Ever since I got my new flashlight, I’ve been looking for chances to use it. I haven’t gotten lucky enough to have a power blackout, have my car break down or lose anything important in the dark, so I thought I could try putting it on bicycle handlebars. I already have an LED headlight with a generator mounted on my old Raleigh, so I appreciate having a dedicated bike light, but there’s something to be said for the temporary setup on a bike you don’t ride regularly at night. The Fenix people are hoping you think it’s a good idea, so you get one of their dedicated bike mounts.

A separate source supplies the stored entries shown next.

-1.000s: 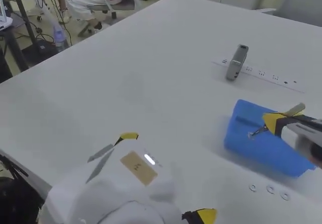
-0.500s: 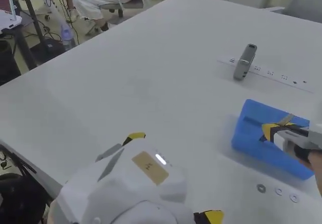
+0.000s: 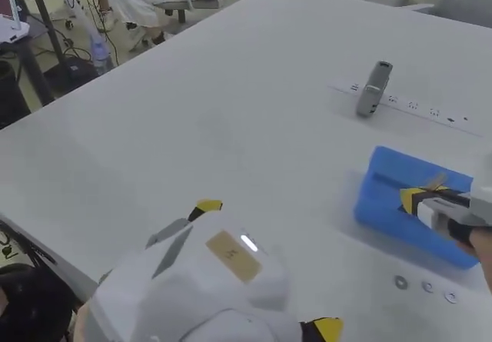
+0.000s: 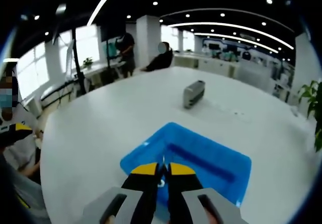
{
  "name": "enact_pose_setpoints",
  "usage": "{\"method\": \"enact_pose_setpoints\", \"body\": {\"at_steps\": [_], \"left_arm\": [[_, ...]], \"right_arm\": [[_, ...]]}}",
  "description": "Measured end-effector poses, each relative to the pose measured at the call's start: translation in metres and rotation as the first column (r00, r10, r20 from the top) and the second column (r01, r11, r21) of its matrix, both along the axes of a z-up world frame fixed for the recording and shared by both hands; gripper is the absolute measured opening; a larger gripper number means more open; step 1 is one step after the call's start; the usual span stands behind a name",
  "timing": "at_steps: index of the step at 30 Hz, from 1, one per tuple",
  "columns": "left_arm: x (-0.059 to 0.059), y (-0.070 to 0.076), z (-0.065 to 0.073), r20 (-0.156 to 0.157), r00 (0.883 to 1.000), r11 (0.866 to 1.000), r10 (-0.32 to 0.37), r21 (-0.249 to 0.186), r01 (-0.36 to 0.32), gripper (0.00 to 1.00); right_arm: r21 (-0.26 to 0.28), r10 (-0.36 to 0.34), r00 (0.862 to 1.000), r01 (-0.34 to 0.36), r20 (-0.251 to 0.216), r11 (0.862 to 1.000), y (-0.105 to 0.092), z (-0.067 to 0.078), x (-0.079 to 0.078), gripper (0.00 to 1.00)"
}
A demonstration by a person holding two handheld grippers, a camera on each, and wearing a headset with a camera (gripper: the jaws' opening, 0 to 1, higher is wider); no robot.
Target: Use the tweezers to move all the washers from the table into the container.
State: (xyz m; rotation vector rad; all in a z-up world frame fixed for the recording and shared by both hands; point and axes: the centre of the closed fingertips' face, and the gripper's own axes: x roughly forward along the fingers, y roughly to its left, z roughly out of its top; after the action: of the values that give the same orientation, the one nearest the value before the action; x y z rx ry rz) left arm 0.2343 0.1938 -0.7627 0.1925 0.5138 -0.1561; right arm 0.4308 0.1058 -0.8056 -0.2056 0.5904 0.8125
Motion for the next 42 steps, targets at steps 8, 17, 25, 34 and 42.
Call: {"method": "enact_pose_setpoints", "body": {"at_steps": [8,17,25,34,42], "left_arm": [[0.000,0.001,0.000,0.001,1.000,1.000,0.004,0.004,-0.004,0.94],[0.001,0.001,0.001,0.009,1.000,1.000,0.006,0.001,-0.006,0.95],[0.001,0.003,0.003,0.013,1.000,1.000,0.013,0.000,-0.013,0.95],[0.001,0.002,0.004,0.018,1.000,1.000,0.010,0.000,-0.010,0.95],[0.000,0.003,0.003,0.013,1.000,1.000,0.010,0.005,-0.010,0.95]], "right_arm": [[0.069,-0.009,1.000,0.007,0.028,0.998,-0.007,0.036,-0.011,0.02],[0.097,0.040,0.995,-0.049,0.087,0.994,-0.009,0.068,-0.036,0.02],[0.053,0.084,0.996,-0.086,0.043,0.995,-0.013,0.047,-0.067,0.02],[0.035,0.076,0.997,-0.075,-0.020,0.997,-0.017,0.023,-0.082,0.02],[0.030,0.068,0.997,-0.067,-0.027,0.997,-0.018,0.019,-0.078,0.02]]}}
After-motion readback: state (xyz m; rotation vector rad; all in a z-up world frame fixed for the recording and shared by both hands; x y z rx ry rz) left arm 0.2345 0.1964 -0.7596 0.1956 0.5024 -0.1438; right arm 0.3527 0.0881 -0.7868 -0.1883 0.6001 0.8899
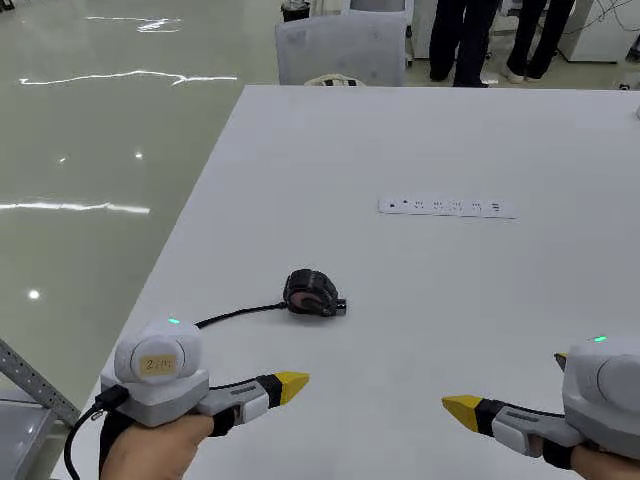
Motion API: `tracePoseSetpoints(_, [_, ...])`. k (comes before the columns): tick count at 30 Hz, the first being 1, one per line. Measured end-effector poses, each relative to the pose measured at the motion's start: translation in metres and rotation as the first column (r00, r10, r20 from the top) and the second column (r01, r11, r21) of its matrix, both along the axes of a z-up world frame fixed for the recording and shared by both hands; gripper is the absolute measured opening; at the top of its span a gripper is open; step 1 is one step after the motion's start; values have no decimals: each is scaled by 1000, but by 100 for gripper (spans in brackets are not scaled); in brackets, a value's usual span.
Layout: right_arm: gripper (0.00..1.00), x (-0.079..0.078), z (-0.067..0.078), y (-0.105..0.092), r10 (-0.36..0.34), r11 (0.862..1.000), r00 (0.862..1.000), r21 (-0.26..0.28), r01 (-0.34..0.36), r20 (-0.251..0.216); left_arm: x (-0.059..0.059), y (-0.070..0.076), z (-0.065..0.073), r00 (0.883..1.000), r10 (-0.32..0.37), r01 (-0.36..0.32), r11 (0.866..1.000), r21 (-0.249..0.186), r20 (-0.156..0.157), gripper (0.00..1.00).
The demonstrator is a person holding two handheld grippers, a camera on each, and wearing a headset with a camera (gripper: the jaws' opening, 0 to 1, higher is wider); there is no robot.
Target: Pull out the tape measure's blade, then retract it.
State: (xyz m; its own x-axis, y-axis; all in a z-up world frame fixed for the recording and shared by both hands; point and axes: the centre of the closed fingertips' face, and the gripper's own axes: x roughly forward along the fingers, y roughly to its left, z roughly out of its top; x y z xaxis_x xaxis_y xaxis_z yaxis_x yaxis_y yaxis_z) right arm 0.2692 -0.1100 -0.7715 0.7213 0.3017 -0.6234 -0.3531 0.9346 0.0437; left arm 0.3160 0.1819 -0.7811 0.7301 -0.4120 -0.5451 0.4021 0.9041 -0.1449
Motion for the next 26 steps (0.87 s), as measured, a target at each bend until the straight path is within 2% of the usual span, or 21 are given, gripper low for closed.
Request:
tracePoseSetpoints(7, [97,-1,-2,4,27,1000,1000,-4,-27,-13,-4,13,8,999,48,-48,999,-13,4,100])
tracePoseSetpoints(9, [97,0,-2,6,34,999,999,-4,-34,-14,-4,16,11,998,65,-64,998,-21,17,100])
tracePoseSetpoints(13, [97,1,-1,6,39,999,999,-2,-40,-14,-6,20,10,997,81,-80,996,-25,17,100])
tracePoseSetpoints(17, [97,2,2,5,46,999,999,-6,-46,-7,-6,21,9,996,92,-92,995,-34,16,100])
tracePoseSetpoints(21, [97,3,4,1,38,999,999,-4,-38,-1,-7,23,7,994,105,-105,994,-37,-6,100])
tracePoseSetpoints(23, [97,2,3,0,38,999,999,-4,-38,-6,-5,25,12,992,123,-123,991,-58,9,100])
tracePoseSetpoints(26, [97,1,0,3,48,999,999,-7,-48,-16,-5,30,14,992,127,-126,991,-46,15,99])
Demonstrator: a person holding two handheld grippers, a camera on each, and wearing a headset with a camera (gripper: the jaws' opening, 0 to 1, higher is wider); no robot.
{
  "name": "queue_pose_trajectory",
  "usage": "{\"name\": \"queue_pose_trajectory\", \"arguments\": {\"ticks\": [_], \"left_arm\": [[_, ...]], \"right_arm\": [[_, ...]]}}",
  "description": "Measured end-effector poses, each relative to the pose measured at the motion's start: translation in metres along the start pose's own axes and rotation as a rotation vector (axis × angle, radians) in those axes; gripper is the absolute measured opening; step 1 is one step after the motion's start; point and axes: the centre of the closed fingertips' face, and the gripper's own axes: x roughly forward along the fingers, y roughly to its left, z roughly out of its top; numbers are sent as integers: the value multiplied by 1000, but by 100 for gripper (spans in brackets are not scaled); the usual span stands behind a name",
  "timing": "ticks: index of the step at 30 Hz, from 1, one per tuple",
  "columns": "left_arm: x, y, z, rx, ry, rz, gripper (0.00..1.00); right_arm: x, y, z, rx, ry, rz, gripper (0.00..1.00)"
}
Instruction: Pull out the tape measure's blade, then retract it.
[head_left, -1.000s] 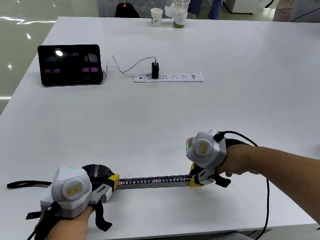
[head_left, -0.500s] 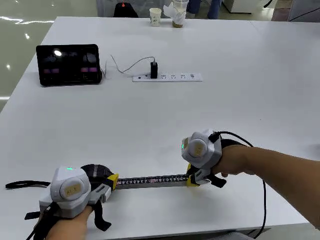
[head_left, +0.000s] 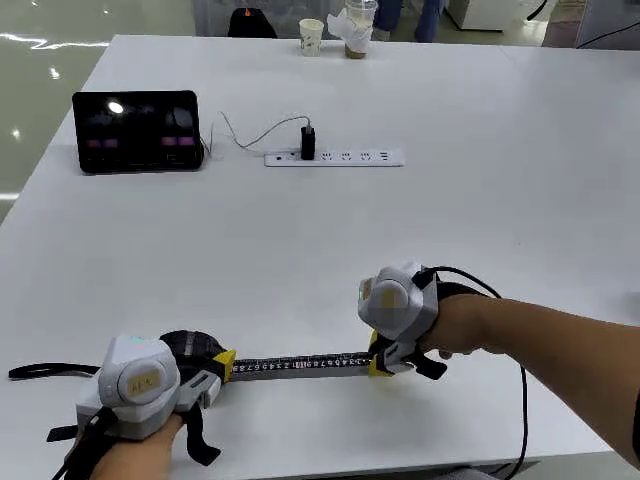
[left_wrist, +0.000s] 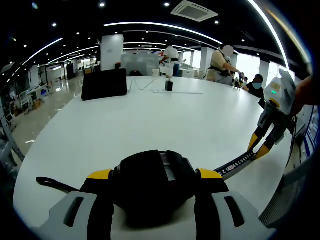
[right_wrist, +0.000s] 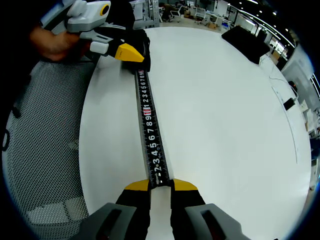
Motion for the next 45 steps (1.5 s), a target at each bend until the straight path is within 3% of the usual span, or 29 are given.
{"name": "queue_pose_trajectory", "arguments": {"ticks": [45], "left_arm": [[0,0,0,0,2,1,61]], "right_arm": [[5,2,14,3,-11,-4,11]]}}
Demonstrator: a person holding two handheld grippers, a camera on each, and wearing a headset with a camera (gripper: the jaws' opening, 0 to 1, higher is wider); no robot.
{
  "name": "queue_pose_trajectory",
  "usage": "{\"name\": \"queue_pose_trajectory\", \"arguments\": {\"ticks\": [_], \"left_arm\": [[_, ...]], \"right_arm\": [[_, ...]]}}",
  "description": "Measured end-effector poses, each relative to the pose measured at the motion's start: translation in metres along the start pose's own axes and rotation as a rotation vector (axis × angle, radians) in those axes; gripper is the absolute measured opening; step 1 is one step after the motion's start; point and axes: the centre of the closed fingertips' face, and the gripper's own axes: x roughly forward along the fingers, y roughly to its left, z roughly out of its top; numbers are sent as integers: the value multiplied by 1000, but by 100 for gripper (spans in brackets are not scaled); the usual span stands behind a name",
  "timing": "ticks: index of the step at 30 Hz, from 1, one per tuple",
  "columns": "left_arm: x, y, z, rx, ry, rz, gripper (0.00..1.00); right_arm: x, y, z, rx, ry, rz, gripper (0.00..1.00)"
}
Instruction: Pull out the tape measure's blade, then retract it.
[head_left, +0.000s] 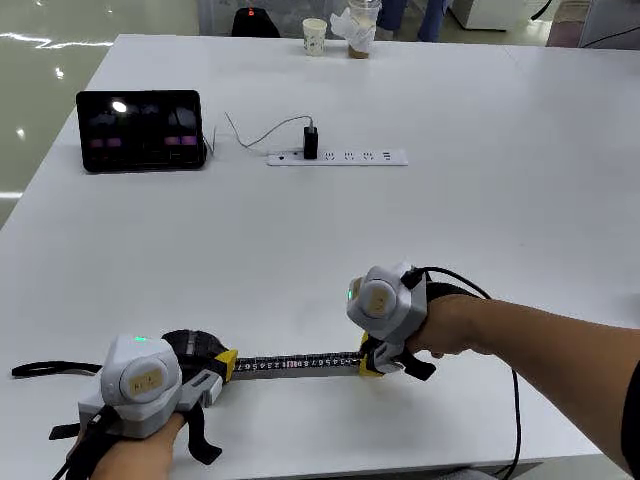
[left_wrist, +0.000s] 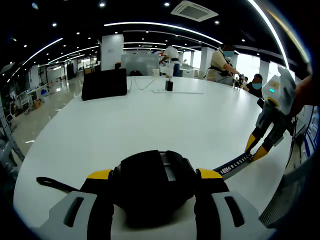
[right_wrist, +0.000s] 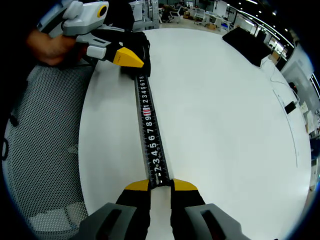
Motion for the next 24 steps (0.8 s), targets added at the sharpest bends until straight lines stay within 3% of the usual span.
{"name": "queue_pose_trajectory", "arguments": {"ticks": [24], "left_arm": [[0,0,0,0,-1,0,61]], "right_arm": [[3,0,6,0,6,-11,11]]}}
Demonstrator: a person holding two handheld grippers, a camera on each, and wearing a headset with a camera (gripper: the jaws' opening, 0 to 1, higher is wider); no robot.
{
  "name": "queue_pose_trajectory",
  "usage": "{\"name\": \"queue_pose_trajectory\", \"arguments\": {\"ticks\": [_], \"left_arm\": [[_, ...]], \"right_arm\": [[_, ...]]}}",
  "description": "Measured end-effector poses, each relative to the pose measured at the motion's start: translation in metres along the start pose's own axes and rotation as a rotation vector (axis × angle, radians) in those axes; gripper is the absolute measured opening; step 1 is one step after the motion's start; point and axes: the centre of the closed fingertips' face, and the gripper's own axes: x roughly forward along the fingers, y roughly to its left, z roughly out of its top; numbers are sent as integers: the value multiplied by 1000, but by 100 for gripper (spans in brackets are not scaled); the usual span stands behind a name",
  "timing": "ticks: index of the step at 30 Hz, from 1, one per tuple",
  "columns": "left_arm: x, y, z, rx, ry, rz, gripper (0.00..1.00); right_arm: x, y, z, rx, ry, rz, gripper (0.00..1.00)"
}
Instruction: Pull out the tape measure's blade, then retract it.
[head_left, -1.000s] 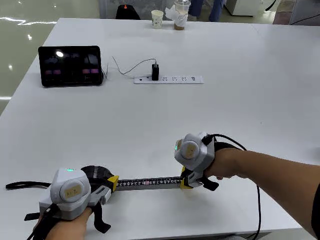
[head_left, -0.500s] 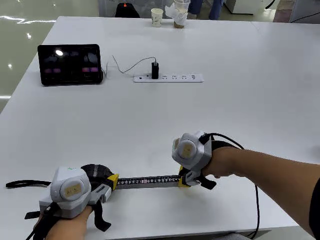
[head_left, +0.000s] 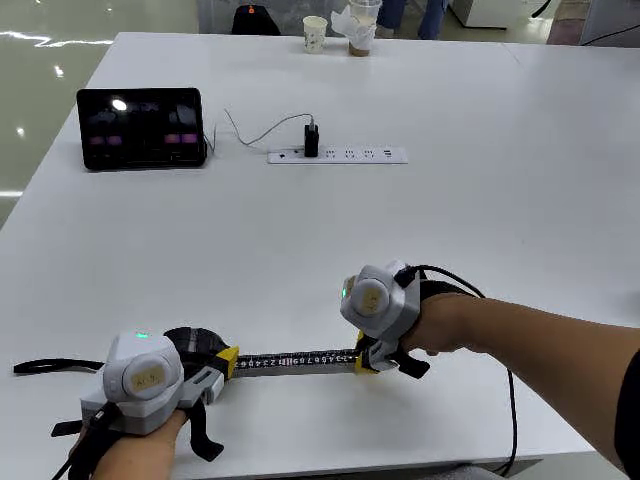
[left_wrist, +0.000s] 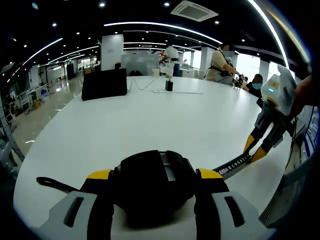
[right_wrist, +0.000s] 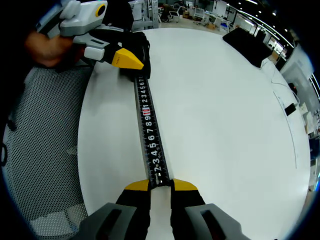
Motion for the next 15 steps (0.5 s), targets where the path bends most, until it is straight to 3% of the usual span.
{"name": "queue_pose_trajectory", "arguments": {"ticks": [15], "left_arm": [[0,0,0,0,1,-1,61]], "right_arm": [[1,2,4,5,5,-7,11]]}}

Fenix Bicycle Flashlight Mount

Obviously, it’s the right size for my new Fenix and fits lots of other flashlights with the same basic form factor. It is made of high-quality, UV-resistant plastic and can be installed with just your fingers.   The “just your fingers'” part is important, because you can lock the bike up and take the flashlight along with you anywhere. When riding with the light on the mount, you have total control in the x and y direction. The bottom part, clamped to the handlebars, can be be rotated up and down. You get it pretty close when you first mount it, then use the leverage from the long light to tilt it up or down when you take a test ride. Once you have it where you want it (depending on how fast you want to ride and how bright the street lights are), you can make it as tight as you want. Side to side, that’s much easier. The mount is designed to let you move it laterally with a click or two, no matter how tight the flashlight is. You can adjust that while you’re riding.

All in all, it’s a great way to use a 21st century flashlight.